Background & Context

In our tech-driven world, we all carry a surveillance device in our pocket. It’s ubiquitous. We give them to children. They provide us with dopamine hits throughout the day as we connect with our trusted social bubble. These Star-Trek-esque communicator devices allow us to instantly communicate with anyone across the world, view unlimited hours of “content”, and are the primary device via which our Attention Economy captures our human experience to translate to Marketable Dollars.

The human experience is characterized more and more every year by how we allow massive economic systems to control our attention and our navigation within these complex systems. We cling to this tiny screen in a vague effort to feel “in control” — even as human-induced climate change promises to destroy our children’s future and the mechanisms to change any of this remain so far beyond the average worker.

Our data and our privacy is increasingly beyond our grasp and our rights to navigate this technocratic dystopia weaken by the day based on decisions made by people like me in the tech industry, while we deliberate in soulless video conferences or by CEOs from the 0.1% in ill-fitting suits with dreams of fiefdom.

Google Maps might be the single most useful app on my phone. It’s powered by the incredible GPS system, and I use it for virtually all day-to-day navigation. Google Maps also spies on your every move, your every search, your every interaction with each of their apps as a way to spoon-feed you advertisements that are “relevant” to increase the propensity that you engage with whatever company has fed you the most relevant ad.

Google Maps Timeline has its roots in Google Latitude, a location-tracking service launched in 2009. When Google shut Latitude down in 2013, it folded Location History into Maps, and in July 2015 formalized it as “Your Timeline” — a private, opt-in diary of everywhere you’d been, stored in your Google Account in the cloud. In December 2023, Google announced it would move Timeline data off its servers and onto users’ devices, a change enforced for all users by December 2024. The stated rationale was privacy: local storage means Google can no longer read your data, and notably can no longer respond to geofence warrants — a law enforcement practice that had drawn significant legal scrutiny. The trade-off is that the web interface is gone entirely; Timeline now lives only in the mobile app.

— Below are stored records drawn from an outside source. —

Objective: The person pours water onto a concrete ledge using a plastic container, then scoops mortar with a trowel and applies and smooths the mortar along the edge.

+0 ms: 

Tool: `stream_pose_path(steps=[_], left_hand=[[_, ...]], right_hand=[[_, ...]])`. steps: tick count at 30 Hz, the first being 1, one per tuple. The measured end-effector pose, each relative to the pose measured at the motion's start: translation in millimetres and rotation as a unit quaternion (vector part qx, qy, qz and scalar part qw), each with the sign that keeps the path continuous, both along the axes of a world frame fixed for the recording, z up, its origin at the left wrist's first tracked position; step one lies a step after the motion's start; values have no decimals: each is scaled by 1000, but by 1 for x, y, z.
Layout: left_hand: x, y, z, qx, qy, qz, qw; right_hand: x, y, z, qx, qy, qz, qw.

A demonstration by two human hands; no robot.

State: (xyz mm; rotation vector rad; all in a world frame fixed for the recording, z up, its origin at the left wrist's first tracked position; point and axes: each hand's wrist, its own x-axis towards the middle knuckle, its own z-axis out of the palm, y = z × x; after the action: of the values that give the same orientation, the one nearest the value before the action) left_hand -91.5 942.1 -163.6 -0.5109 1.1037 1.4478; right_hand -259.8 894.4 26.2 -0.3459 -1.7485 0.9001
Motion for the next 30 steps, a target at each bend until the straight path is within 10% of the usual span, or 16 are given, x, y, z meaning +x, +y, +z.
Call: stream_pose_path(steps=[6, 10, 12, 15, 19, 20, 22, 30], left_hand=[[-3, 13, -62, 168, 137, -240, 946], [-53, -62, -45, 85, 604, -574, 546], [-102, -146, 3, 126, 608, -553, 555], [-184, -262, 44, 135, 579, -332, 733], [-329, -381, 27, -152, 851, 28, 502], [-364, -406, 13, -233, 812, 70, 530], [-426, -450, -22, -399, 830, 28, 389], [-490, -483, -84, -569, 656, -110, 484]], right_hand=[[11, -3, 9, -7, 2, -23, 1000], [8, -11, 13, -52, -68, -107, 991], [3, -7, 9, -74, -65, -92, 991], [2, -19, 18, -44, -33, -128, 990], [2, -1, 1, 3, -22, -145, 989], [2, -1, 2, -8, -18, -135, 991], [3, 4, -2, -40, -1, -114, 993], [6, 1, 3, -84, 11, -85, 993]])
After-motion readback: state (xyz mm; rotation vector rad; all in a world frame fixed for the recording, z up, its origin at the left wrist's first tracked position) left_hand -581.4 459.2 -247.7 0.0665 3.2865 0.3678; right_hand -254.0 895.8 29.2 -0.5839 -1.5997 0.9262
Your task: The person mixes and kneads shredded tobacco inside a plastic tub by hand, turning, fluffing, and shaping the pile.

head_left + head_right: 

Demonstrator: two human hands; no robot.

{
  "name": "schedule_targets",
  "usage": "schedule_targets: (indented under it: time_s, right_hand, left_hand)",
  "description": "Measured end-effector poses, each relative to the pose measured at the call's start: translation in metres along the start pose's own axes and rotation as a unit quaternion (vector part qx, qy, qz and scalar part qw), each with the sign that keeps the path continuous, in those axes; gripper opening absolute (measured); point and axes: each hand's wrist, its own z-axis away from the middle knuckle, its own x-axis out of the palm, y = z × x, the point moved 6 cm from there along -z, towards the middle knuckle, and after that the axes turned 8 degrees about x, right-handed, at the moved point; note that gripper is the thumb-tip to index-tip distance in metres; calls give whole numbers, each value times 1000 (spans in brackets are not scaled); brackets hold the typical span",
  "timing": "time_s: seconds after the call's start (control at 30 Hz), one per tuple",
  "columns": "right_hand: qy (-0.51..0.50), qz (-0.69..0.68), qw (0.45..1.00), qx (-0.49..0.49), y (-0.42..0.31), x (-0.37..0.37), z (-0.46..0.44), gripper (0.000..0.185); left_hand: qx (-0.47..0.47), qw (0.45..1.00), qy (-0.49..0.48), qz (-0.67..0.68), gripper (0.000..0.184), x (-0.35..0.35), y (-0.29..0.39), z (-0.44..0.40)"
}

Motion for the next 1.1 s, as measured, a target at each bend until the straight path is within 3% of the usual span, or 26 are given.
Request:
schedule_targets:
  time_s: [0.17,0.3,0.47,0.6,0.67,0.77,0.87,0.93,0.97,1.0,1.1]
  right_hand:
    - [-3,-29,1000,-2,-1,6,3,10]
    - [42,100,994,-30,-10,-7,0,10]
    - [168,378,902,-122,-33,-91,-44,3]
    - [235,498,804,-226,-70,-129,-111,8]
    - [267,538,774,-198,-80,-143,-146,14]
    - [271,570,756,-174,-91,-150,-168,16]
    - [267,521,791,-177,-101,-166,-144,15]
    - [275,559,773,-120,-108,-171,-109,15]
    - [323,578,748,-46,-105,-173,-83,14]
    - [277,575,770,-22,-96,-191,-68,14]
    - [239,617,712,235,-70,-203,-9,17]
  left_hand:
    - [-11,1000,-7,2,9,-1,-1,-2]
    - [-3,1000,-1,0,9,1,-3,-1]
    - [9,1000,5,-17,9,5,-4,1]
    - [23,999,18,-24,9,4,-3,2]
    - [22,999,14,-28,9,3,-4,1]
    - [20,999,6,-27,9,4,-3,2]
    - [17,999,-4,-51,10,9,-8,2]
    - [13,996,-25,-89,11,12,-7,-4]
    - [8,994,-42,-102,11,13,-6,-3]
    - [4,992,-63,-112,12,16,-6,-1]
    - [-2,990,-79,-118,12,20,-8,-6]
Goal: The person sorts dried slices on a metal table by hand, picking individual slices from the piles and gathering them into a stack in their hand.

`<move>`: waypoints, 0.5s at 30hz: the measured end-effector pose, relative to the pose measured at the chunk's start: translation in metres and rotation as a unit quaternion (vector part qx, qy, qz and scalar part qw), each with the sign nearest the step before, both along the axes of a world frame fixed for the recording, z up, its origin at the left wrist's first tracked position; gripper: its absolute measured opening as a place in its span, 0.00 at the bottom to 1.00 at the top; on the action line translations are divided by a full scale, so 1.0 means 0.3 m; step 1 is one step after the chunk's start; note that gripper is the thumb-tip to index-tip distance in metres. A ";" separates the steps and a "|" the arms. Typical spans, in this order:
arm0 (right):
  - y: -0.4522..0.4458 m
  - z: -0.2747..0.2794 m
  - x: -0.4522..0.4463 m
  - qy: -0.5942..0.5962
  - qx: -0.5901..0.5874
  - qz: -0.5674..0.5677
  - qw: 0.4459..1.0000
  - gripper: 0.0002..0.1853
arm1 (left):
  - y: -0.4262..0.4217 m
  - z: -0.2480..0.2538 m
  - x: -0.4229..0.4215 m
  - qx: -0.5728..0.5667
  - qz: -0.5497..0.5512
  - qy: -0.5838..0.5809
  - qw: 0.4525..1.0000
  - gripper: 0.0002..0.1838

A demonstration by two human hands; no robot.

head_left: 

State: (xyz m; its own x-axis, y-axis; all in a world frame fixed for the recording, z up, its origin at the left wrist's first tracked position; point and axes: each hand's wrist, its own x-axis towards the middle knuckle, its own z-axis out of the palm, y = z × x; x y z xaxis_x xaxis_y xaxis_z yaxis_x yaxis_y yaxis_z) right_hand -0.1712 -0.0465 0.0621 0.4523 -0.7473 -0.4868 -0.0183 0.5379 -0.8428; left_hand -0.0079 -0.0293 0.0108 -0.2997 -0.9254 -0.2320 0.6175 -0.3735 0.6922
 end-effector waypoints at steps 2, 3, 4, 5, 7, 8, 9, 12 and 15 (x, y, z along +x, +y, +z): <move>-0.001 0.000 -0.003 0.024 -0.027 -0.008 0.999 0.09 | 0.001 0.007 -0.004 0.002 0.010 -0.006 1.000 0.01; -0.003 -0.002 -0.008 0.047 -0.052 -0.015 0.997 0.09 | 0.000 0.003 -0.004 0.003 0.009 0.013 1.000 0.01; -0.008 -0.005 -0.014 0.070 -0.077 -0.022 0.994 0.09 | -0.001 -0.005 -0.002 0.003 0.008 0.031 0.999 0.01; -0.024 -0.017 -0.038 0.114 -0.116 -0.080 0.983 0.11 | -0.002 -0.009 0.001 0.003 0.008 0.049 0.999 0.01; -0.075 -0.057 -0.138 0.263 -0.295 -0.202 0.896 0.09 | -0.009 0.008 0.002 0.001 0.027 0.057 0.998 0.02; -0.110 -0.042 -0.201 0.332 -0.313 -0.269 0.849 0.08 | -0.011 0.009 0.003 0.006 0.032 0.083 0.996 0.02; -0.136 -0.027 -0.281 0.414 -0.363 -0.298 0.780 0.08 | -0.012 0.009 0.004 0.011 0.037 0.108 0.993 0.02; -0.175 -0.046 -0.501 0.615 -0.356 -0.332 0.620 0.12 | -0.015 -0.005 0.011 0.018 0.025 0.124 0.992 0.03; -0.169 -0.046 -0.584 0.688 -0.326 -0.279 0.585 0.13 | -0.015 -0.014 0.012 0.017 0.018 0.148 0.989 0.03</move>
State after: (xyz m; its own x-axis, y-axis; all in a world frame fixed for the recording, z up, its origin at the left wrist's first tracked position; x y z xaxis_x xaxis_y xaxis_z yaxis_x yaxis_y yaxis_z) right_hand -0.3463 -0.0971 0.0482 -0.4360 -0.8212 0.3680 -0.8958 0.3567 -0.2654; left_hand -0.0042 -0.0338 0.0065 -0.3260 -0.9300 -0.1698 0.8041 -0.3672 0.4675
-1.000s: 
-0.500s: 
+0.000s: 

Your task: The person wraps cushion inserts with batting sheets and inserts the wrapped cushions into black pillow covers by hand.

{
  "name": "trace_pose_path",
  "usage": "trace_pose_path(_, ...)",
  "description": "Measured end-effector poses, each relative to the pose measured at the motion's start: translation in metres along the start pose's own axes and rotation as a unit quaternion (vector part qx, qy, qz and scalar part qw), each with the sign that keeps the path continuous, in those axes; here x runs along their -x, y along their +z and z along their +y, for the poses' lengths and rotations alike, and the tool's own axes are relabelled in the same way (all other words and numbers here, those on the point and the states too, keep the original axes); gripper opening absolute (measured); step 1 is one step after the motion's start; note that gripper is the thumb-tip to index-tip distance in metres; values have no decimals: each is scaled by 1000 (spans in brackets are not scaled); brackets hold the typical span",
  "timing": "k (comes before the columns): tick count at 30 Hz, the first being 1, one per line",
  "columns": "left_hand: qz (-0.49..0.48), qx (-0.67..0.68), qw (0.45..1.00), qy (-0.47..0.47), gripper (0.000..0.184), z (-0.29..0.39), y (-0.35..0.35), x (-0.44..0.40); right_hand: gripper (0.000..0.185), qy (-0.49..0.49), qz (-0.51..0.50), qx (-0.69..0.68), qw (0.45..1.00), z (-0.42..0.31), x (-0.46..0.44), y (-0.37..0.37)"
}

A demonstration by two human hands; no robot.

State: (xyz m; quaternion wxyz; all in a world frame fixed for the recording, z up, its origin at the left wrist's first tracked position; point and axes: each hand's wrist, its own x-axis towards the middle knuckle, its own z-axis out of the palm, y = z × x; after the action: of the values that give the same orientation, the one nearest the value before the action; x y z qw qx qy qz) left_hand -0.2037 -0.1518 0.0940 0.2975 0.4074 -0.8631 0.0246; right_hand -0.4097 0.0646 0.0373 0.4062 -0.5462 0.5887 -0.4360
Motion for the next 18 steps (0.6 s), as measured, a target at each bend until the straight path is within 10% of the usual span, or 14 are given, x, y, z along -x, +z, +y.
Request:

Our data should be our data. We should not limit ourselves to huddling in closed gardens of meglomaniacal corporations. We can use this timeline data too.

# Display the previously generated header image inline
mo.image(header_file, width=300)

png

Load Data

Exporting your own data depends on when you’re reading this. In late 2024, Google moved Timeline storage off their servers and onto your device — a rare privacy-forward decision, though it also means Google Takeout no longer contains useful Timeline data for recent history. On Android, go to Settings → Location → Location Settings → Timeline → Export Timeline data. On iPhone, open Google Maps, tap your profile icon, go to Your Timeline, then the three-dot menu → Location and privacy settings → Export Timeline data (full walkthrough here). Either path produces a JSON file with the same structure used throughout this project. If you have an older Takeout export from before 2024, that works too — that’s what I’m using here.

The google maps export is returned as raw JSON, loaded as a list of record objects with one of the two following structures, depending on if Google Maps determined the ping to come from a “visit” or a “timeline path” (i.e. actively traveling).

Timeline Path

{
    "endTime": "ISO Timestamp",
    "startTime": "ISO Timestamp",
    "timelinePath": [
        {
            "point": "geo: <latitude>, <longitude>",
            "durationMinutesOffsetFromStartTime": "int"
        }, ...
    ]
}, ...

Visit

{
    "visit": {
        "hierarchyLevel": "int"
        "topCandidate": {
            "probability": "float in [0, 1]"
            "semanticType": "string"
            "placeID": "string-id"
            "placeLocation": "geo: <latitude>, <longitude>"
        },
        "probability": "float in [0, 1]"
    }
}, ...
# Read and parse the raw Google Takeout JSON export into a list of records
data = json.loads(DATA.read_text())
# Report how many raw records were parsed
mo.md(f"Parsed {len(data):,} raw records from location history JSON")

Since there are two different record structures, we’ll handle them differently and concatenate together at the end.

Load Visits

First, materialize as a filtered python list and flatten the visit candidates into just selecting the first one and pulling out its coordinates directly.

# Filter to just visit records and pull out the fields we need per visit
visits = [
    {
        "start": row.get("startTime"),
        "end": row.get("endTime"),
        "location": row["visit"]["topCandidate"]["placeLocation"],
    }
    for row in data
    if row.get("visit")
]

Now we can create our dataframe. The main transformations are parsing the ISO timestamps, extracting latitude and longitude from Google’s geo: lat, lon string format, and computing duration from the difference between start and end times. Each row also gets a "visit" type label — we’ll use this when combining with transit data to distinguish the two record types.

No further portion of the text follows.